Pick the subscription that suits your music habits. The prices are in USD, but the tiers are the same internationally: No cost will get you desktop listening interrupted by ads; $4.99 per month allows for unlimited desktop streaming; users who pay the premium $9.99 per month can listen on all desktop (via desktop app or web player) and mobile devices with offline syncing privileges on mobile (Spotify Radio is the only free mobile feature.)

Users at the premium tier can also listen to music at a higher bit rate, which is essential for anyone who has quality headphones or earbuds.

Spotify Privacy

Before you start listening, check your preferences and privacy settings to make sure you are sharing as much or as little with the world as you’d like. If you connected your Spotify to Facebook but don’t want to broadcast your tunes on your News Feed, uncheck the Facebook sharing option. Leave the Spotify sharing section checked to show up in your followers’ feeds — this amplifies Spotify’s social music discovery potential.

This page is important because you can choose whether or not to make your playlists viewable to the public as soon as you start, or make it public on your own terms. Also, you can opt-out of Spotify showing your top artists and tracks on your public profile, if you aren’t one to brag about such things.

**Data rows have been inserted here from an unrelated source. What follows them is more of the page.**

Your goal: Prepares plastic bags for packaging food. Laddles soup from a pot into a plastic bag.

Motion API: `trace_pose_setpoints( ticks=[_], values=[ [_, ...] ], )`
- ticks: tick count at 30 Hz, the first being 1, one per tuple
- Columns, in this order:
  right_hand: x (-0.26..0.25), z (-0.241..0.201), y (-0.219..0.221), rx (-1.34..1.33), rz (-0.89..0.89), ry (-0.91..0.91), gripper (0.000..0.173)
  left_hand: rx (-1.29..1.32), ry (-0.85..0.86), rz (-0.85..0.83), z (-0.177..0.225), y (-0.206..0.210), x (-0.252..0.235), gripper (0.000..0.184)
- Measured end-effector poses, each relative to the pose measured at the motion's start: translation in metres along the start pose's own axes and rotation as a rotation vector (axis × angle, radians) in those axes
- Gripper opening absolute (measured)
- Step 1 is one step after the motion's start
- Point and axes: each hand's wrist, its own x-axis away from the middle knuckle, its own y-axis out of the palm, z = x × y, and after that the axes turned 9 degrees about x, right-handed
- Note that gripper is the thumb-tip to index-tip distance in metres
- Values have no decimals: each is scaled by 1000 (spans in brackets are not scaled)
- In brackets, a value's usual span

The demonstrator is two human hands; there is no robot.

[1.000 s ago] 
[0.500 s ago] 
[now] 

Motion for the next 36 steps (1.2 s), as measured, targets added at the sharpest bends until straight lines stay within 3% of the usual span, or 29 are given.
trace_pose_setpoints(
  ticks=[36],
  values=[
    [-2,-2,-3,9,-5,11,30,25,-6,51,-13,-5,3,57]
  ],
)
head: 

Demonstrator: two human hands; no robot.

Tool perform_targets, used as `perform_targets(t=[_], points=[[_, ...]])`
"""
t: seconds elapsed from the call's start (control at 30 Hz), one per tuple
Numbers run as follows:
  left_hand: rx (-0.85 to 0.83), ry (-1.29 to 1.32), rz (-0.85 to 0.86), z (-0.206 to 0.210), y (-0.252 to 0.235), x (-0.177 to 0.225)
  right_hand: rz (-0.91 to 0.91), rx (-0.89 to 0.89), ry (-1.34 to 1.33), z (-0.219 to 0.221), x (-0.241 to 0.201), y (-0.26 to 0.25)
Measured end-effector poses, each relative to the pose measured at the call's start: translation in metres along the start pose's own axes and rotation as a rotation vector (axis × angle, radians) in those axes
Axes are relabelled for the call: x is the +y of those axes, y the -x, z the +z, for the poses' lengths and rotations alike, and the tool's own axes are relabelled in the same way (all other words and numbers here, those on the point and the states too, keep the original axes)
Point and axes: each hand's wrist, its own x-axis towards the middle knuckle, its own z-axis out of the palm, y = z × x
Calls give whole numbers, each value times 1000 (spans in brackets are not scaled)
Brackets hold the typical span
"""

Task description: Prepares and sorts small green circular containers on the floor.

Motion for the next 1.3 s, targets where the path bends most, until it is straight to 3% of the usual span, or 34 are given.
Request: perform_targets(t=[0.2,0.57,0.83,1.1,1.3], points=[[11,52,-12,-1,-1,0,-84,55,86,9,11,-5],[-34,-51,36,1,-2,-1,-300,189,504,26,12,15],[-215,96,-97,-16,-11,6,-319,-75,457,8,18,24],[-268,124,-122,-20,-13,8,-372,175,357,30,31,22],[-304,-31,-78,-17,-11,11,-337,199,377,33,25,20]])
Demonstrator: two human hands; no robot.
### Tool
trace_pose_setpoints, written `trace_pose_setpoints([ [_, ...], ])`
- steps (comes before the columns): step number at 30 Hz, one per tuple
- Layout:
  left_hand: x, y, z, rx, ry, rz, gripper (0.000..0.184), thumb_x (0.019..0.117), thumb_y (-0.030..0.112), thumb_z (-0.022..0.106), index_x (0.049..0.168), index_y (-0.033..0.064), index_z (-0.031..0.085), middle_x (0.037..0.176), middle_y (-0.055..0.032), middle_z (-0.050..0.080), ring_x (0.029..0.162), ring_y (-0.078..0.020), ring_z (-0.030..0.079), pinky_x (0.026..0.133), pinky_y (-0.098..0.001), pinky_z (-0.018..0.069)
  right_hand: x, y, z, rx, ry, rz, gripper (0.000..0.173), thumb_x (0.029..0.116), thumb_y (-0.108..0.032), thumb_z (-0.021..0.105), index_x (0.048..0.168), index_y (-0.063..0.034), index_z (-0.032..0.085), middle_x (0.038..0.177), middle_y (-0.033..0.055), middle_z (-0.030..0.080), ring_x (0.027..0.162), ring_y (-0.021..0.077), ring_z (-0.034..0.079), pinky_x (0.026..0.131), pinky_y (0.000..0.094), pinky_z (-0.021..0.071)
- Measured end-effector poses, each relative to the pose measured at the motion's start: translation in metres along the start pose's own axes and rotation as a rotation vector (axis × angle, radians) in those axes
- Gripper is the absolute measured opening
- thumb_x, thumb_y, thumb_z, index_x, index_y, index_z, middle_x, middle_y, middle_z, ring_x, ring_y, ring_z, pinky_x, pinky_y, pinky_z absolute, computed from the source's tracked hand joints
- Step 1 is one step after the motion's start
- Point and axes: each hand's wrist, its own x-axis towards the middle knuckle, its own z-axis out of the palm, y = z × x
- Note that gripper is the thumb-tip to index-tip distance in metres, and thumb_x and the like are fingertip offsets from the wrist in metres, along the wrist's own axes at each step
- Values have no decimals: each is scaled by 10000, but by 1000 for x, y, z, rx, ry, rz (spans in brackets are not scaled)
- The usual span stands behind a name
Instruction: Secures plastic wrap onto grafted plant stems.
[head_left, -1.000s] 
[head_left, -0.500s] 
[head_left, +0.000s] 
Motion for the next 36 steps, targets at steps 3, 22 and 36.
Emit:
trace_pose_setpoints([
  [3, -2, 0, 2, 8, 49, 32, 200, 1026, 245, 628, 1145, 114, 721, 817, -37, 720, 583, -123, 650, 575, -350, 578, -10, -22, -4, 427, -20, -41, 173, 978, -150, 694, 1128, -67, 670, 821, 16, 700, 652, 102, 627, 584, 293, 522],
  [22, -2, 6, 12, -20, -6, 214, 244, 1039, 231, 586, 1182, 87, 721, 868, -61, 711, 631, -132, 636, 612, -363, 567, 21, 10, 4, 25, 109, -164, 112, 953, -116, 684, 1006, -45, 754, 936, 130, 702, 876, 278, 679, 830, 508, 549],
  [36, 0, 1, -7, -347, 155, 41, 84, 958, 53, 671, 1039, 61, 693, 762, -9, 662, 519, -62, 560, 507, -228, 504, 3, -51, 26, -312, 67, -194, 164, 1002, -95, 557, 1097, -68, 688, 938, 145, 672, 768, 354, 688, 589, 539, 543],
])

Plus, you can connect your Spotify account toLast.fm so your scrobbles stay representative.

Organizing Your Music

Library and Local Files

In the left sidebar, you will find your Collection. Here, you can access local files (go to Preferences to manage the folders from which Spotify can import files) and music saved to playlists. The Library section puts all of this music in one place. By accessing the files found on your hard drive, Spotify acts as a one-stop shop for listening to all your music, meaning you don’t have to open iTunes or another player.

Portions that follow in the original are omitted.